Dance offered, ‘The TOD on the Jane Doe was just after Foster leaked the info about what the unsub was wearing. Maybe she’d seen his outfit – the worker’s jacket with the logo he’d worn to Solitude Creek. And he realized she could ID him.’
O’Neil: ‘Could be why she didn’t have a phone or computer or notebook. That could lead to him. The scenario: she wasn’t from here. They met in a bar, had a oneor two-night thing. They were going their separate ways but he had to take her out.’
Dance asked, ‘But why the parallel means of death?’
‘Sadism,’ Overby suggested.
Maybe. That wasn’t, however, a question that interested Dance at this point. She had only one query in mind: was their unsub back in town, with another venue in his sights?
CHAPTER 56
Antioch March was thinking of Calista Sommers.
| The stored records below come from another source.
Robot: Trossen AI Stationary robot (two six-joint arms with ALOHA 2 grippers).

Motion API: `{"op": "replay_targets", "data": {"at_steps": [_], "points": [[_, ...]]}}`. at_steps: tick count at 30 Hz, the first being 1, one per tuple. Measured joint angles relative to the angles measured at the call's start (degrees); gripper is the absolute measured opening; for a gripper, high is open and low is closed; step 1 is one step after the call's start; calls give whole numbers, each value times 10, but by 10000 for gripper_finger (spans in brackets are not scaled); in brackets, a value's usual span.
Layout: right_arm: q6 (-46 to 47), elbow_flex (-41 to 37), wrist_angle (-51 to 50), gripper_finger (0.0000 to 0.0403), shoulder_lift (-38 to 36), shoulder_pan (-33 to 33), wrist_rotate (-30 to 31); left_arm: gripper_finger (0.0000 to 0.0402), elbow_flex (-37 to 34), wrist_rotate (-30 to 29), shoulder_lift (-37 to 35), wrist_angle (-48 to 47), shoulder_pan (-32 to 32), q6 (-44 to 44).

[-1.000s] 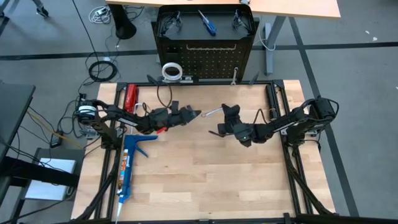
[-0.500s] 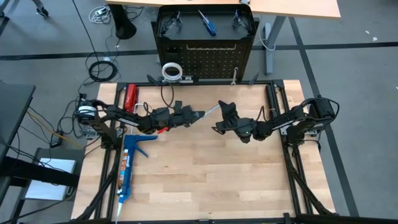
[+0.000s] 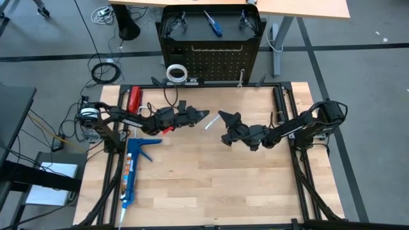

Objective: Hang tools onto peg board
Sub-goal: Hang the wrench onto the black pegboard

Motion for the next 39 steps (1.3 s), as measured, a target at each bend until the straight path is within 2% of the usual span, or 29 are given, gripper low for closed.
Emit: {"op": "replay_targets", "data": {"at_steps": [3,17,22,28,39], "points": [[-10,0,-3,22,0,-12,17,149,0,7,0,14,-1,0],[-16,0,-8,22,0,-50,9,142,0,-1,0,18,-31,0],[-20,0,-8,22,0,-51,9,103,0,-15,0,17,-31,2],[-17,0,-7,33,0,-51,10,19,0,-19,0,7,-31,12],[53,0,-8,60,0,-39,22,14,0,-15,-1,-6,-28,46]]}}
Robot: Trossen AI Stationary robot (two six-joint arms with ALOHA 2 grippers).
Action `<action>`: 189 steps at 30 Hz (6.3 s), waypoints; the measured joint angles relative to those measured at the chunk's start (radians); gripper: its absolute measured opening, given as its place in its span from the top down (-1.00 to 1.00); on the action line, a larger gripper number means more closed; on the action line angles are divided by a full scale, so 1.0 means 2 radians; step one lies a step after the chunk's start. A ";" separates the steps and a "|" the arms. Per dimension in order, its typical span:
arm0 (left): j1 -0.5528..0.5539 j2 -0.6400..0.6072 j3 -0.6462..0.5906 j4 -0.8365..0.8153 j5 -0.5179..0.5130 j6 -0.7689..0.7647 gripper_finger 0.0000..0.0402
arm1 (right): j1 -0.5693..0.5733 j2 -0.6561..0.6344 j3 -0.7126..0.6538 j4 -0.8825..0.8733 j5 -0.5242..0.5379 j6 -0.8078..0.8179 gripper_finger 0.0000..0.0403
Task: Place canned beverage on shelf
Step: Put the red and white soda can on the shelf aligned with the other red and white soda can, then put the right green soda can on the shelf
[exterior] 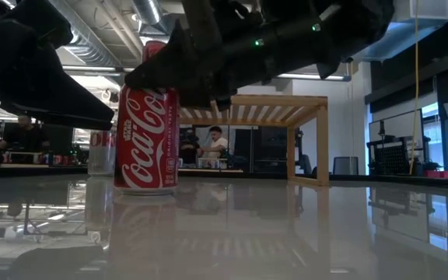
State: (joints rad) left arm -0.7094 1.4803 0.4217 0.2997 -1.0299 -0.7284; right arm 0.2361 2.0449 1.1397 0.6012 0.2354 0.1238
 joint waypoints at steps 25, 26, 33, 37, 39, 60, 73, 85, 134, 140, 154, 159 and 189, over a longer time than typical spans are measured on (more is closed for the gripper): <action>0.000 0.000 0.000 0.000 0.016 -0.001 -0.96 | -0.001 0.002 -0.001 0.013 -0.008 0.007 -0.62; 0.000 0.000 0.000 0.000 0.018 -0.002 -0.96 | -0.001 0.002 -0.001 0.015 -0.010 0.004 -0.62; 0.000 0.000 0.000 0.000 0.025 -0.003 -0.96 | -0.001 0.002 -0.001 0.011 -0.025 0.002 -0.62; 0.000 0.000 0.000 0.000 0.026 -0.003 -0.96 | -0.001 0.002 -0.001 0.013 -0.022 0.001 -0.66; 0.000 0.000 0.000 0.000 0.026 -0.003 -0.96 | -0.001 0.002 -0.001 0.004 -0.018 0.002 -0.74; 0.000 0.000 0.000 0.000 0.026 -0.003 -0.96 | -0.001 0.002 -0.001 0.004 0.013 -0.009 -0.76; 0.000 0.000 0.000 0.002 0.034 -0.001 -0.96 | -0.001 0.001 -0.001 0.004 0.014 -0.014 -0.40; 0.000 0.000 0.000 0.004 0.049 0.003 -0.96 | 0.009 -0.031 -0.001 -0.024 0.010 -0.013 -0.40; 0.000 0.000 0.000 0.004 0.054 0.000 -0.96 | -0.134 -0.239 0.076 -0.247 0.051 -0.088 -0.40; 0.000 0.000 0.000 0.006 0.054 0.001 -0.96 | -0.189 -0.215 0.076 -0.228 0.004 -0.063 -0.40; 0.000 0.000 0.000 0.004 0.054 0.000 -0.96 | -0.216 -0.174 0.076 -0.170 -0.023 -0.051 -0.40; 0.000 0.000 0.000 0.004 0.054 0.000 -0.96 | -0.216 -0.165 0.076 -0.156 -0.024 -0.051 -0.47; 0.000 0.000 0.000 0.008 0.070 -0.001 -0.96 | -0.205 -0.250 0.076 -0.226 -0.017 -0.124 -0.86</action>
State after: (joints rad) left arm -0.7090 1.4811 0.4217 0.3154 -0.8901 -0.7303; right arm -0.1747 1.5443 1.2915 0.1493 0.2019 -0.1237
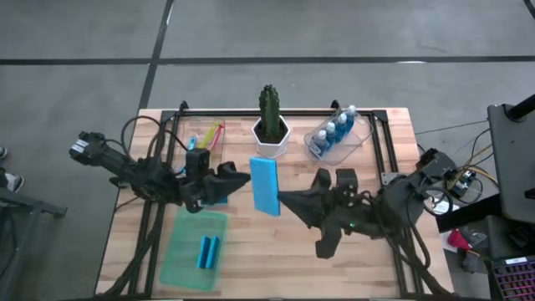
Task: Pick & Place Kitchen Sink Supplies
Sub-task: Put the sponge into the green bin
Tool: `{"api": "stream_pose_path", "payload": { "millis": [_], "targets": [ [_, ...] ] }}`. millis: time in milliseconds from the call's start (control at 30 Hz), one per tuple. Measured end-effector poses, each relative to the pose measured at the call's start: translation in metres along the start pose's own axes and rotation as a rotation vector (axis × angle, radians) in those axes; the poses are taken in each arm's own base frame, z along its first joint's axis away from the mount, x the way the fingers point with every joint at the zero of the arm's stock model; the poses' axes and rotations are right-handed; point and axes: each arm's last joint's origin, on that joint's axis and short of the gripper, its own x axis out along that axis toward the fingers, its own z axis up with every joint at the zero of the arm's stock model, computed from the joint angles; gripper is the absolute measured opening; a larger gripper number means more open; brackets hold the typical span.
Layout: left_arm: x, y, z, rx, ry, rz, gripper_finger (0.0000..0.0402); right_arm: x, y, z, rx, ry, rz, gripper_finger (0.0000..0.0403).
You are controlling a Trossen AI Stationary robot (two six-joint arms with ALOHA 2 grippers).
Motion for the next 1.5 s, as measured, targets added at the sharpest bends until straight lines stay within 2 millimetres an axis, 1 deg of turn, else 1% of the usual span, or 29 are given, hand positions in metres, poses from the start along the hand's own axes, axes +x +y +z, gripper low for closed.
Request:
{"api": "stream_pose_path", "payload": {
  "millis": [167, 400, 733, 933, 1100, 1333, 1500],
  "targets": [
    [0.001, 0.003, 0.003, 0.013, -0.026, 0.022, 0.0182, 0.01, -0.007, 0.0, 0.005, -0.005, -0.005, 0.0008],
    [0.001, -0.003, 0.005, 0.005, -0.019, -0.071, 0.0182, 0.016, -0.012, 0.001, 0.004, -0.009, -0.005, 0.0008],
    [0.001, -0.003, 0.006, 0.015, -0.011, -0.088, 0.0182, 0.024, -0.019, 0.002, -0.001, -0.007, -0.003, 0.0008],
    [0.002, -0.002, 0.006, 0.017, -0.014, -0.086, 0.0175, 0.031, -0.03, -0.006, 0.032, 0.009, -0.021, 0.0008],
    [0.002, -0.002, 0.006, -0.019, -0.011, -0.086, 0.0157, 0.034, -0.035, -0.009, 0.048, 0.012, -0.034, 0.0008],
    [0.002, -0.002, 0.006, -0.021, -0.007, -0.082, 0.0111, 0.033, -0.035, -0.005, 0.006, -0.034, -0.068, 0.0008],
    [0.002, -0.002, 0.006, -0.02, -0.004, -0.079, 0.0088, 0.033, -0.035, -0.004, 0.004, -0.036, -0.07, 0.0008]
  ]
}}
The police still didn’t have her name. In the media, she was referred to as Jane Doe. A picture had been released. Her death was either murder or some kind of weird sado-sexual thing.
He just happened to be driving near the bar where he’d picked her up earlier in the week.
A martini for her, a pineapple juice for him.
She’d still be alive if she hadn’t been brash enough to fling open his closet in search of a robe. Modesty. That was what’d killed her. She’d have seen the outfit that he’d worn at Solitude Creek, when he’d moved the truck to block the exit doors. At that point, the announcement had not been made that a witness had seen him – so he hadn’t thought anything of it. Shortly thereafter, at the movie theater, he’d learned that the public had gotten the word. Why on earth they’d released his description he still couldn’t fathom.
The police’s disclosure not only saved him at the theater incident it had got Calista dead. As soon as he’d left the McDonald’s near the theater, after learning of Ms Agent Dance, he’d taken a drive to Calista’s motel in Carmel. Hoping she hadn’t heard the description broadcast. But no. She’d been pleasantly surprised to see him. He asked if she wanted to take a drive. And once they were under way, how ’bout an adventure? Some little no-tell motel?
‘You naughty boy …’
You’re so fucking handsome …
And then …
Sorry, Calista.
‘No, no. …’
He pictured her on the floor of the cheap place, shivering as she died. The plastic bag over her head. Five, six minutes was all it had taken.
He now tucked away the happy memory and continued to one of the places he’d found a few days ago, perfect for another attack: a church reception hall.
It was astonishing to him, the number of people killed in stampedes related to religion.